Uber is indeed restless: it has become a grocery delivery company. Note, I did not write “meal delivery” as in Uber Eats. Yes, Uber can help you deliver groceries now. Uber is looking for a path to profitability. The challenge Uber has is typical: aggregation on physical-element business, unlike what Twitter, Facebook, Google, Instagram and Tik Tok do, is challenging. The distribution cost does not tend towards near-zero without affecting the fixed cost, optimally (see plot below). The implication is that making money on what Uber does is harder when compared to the aggregation models of Facebook and Google. Yes, software can eat the world, but that does not mean that making money doing so is guaranteed!
Uber is moving into the grocery delivery business, offering the new service in Toronto, Montreal and more than a dozen Latin American cities ahead of a U.S. launch later this month. The Uber and Uber Eats apps will allow users there to order groceries from local stores, receiving them in “as little as one to two hours,” according to an Uber product exec. Uber sees groceries as an extension of its food delivery service, which has gained in popularity over the pandemic.
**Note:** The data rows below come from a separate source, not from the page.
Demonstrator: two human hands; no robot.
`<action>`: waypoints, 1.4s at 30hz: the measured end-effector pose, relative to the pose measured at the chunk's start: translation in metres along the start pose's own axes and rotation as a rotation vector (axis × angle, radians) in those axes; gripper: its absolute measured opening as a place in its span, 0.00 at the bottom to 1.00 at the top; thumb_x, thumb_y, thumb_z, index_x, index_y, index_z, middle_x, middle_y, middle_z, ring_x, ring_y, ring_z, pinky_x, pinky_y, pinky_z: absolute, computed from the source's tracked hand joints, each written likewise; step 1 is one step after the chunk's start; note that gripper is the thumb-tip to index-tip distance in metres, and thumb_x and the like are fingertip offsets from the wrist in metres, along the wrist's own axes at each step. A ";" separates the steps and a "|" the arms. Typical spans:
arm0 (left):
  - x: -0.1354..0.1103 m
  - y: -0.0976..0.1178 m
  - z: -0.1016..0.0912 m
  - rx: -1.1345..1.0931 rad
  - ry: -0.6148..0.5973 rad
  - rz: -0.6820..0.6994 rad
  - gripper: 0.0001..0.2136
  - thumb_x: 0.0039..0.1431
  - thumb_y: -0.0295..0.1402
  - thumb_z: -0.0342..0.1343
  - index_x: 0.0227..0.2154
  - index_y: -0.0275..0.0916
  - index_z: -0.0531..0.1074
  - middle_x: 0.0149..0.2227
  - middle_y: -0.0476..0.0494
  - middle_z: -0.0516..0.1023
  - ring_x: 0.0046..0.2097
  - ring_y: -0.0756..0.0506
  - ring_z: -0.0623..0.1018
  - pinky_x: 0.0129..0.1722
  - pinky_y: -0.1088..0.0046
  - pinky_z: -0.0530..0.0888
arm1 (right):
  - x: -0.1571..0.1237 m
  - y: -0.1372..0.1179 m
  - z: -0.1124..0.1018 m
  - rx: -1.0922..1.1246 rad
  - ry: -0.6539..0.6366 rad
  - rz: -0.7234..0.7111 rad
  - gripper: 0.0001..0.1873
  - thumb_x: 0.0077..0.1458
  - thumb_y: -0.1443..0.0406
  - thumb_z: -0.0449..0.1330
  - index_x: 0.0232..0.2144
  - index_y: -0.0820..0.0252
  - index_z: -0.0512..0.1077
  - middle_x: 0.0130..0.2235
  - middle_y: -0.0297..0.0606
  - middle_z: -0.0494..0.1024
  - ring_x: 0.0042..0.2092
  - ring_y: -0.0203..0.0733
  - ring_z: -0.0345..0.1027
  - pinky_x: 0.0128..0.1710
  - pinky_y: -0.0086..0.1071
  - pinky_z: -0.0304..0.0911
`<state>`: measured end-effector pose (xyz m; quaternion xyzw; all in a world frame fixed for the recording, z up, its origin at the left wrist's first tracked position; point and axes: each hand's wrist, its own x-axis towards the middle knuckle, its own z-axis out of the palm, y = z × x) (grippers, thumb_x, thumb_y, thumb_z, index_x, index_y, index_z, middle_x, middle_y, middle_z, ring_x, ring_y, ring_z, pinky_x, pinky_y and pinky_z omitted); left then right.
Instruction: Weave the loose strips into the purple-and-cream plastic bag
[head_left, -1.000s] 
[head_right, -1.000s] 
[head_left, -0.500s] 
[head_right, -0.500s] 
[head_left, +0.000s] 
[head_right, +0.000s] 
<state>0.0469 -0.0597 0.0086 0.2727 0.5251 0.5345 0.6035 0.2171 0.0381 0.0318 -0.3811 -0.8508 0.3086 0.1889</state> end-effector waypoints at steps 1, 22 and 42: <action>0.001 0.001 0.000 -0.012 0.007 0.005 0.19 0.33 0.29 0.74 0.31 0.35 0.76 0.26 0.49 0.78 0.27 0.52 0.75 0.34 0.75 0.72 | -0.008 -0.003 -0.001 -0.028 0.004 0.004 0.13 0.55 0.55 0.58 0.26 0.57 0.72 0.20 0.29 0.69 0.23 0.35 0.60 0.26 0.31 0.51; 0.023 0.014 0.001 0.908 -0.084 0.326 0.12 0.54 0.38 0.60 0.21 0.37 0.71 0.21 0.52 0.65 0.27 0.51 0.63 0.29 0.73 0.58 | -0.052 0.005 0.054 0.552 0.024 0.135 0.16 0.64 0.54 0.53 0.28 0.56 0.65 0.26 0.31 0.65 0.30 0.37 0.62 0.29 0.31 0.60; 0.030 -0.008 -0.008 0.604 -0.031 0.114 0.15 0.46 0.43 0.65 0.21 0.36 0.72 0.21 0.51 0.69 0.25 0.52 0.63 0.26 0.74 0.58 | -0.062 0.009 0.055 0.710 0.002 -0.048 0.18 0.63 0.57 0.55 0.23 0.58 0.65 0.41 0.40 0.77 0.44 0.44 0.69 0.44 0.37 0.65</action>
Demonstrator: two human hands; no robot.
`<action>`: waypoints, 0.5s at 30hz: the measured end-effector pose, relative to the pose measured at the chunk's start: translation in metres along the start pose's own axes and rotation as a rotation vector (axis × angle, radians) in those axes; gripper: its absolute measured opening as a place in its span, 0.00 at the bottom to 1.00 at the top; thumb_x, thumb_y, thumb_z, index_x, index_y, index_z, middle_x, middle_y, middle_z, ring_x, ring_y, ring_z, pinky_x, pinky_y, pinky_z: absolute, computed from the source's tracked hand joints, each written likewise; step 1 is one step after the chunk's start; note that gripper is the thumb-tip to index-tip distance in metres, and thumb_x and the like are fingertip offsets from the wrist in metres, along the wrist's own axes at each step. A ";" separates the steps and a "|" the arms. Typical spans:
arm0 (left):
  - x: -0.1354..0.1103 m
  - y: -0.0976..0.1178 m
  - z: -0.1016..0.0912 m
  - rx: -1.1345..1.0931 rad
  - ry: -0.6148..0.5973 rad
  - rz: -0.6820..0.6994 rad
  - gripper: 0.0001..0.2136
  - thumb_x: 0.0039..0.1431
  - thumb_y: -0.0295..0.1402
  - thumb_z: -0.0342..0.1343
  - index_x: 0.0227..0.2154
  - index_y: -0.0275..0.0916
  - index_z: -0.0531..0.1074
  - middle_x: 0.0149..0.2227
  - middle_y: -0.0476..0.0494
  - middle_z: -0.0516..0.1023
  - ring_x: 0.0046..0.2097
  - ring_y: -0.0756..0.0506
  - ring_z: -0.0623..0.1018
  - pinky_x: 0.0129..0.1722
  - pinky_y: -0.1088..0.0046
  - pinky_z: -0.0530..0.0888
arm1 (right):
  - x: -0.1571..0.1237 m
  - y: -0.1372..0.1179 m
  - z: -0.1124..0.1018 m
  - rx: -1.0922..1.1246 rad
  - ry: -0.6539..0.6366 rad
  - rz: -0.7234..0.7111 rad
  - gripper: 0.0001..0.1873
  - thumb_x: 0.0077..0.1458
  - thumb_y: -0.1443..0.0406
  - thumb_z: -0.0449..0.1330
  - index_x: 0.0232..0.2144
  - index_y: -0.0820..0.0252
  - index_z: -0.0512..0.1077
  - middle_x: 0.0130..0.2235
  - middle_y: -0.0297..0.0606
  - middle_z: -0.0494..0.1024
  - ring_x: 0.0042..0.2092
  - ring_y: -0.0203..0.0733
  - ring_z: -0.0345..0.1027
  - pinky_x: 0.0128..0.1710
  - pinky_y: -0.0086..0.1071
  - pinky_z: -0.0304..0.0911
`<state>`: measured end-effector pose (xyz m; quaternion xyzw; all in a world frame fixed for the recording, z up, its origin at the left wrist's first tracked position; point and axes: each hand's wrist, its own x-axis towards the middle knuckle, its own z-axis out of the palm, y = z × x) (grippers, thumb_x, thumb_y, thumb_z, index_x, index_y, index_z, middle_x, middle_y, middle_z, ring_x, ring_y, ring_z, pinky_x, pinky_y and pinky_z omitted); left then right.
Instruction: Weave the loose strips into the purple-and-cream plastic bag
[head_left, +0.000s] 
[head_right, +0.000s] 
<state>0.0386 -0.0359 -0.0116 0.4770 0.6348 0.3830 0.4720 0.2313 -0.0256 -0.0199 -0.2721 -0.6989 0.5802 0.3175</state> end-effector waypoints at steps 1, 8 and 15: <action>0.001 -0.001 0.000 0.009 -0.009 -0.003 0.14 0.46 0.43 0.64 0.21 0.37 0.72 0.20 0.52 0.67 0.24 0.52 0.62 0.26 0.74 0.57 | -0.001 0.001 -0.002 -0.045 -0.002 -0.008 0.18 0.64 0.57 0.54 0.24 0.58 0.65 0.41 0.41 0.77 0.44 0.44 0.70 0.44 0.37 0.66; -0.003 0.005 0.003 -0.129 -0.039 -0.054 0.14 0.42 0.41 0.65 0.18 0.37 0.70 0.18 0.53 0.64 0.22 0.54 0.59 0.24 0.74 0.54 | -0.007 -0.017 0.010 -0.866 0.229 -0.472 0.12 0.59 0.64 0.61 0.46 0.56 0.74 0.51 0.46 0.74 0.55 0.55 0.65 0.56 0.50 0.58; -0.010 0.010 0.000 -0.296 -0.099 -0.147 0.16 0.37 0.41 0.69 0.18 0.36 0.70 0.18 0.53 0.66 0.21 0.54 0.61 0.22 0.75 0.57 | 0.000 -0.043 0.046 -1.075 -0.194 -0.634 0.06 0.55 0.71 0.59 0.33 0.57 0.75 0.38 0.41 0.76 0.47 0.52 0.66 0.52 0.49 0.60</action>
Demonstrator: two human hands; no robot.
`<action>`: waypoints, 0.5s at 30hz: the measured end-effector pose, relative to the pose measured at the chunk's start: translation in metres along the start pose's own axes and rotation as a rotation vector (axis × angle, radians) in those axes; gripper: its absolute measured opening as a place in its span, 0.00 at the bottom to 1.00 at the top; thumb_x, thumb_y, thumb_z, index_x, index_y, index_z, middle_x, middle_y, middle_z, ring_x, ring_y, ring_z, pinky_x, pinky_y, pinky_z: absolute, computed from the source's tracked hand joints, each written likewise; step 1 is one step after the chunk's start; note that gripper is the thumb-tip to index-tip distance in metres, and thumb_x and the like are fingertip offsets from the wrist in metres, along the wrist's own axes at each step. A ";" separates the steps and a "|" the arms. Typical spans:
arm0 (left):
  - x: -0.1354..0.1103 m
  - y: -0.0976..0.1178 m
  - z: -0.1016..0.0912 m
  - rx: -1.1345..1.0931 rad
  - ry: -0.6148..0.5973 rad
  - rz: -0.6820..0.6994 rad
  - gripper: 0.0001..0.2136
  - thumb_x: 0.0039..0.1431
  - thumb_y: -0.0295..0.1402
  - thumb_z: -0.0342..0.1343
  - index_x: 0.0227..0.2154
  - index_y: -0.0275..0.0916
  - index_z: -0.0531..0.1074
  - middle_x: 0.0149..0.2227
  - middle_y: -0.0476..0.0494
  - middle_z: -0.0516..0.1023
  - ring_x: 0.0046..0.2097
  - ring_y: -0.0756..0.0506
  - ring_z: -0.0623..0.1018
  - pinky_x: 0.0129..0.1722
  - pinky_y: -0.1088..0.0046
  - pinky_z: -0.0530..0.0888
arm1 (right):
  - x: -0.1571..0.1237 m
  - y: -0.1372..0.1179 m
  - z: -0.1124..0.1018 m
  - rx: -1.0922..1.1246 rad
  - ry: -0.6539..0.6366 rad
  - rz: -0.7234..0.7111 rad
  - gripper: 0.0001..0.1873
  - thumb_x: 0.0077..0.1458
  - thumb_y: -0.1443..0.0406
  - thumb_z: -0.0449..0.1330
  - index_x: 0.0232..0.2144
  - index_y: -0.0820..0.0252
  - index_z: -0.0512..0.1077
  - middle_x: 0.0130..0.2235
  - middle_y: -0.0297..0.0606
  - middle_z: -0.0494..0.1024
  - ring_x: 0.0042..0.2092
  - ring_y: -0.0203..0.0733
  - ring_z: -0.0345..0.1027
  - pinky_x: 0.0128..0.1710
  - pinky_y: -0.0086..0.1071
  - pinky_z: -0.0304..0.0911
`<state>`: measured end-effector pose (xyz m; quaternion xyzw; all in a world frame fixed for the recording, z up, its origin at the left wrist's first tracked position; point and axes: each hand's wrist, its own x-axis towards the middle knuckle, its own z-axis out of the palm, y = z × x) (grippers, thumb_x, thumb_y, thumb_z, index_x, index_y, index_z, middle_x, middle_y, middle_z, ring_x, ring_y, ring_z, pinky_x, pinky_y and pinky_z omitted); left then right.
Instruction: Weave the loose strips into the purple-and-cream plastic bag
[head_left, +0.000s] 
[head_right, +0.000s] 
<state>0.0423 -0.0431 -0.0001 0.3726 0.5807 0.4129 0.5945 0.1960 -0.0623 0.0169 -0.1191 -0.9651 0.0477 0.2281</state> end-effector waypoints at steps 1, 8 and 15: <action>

Uber recently announced plans to acquire Postmates as it looks for that stability that comes with profitability. Here, the motivation is economies of scale: combining Uber Eats with Postmates can provide better margins in a very competitive market.
Uber is set to buy food delivery service Postmates in a $2.65 billion deal, the companies have confirmed. The tie-up ?— earlier reported by Bloomberg ?— could help Uber’s food-delivery service, Uber Eats, to compete against rival DoorDash, following Uber’s failed bid for GrubHub. Demand for food delivery services has grown during the pandemic, although profitability has remained a challenge, prompting delivery app companies to consider tie-ups to increase scale.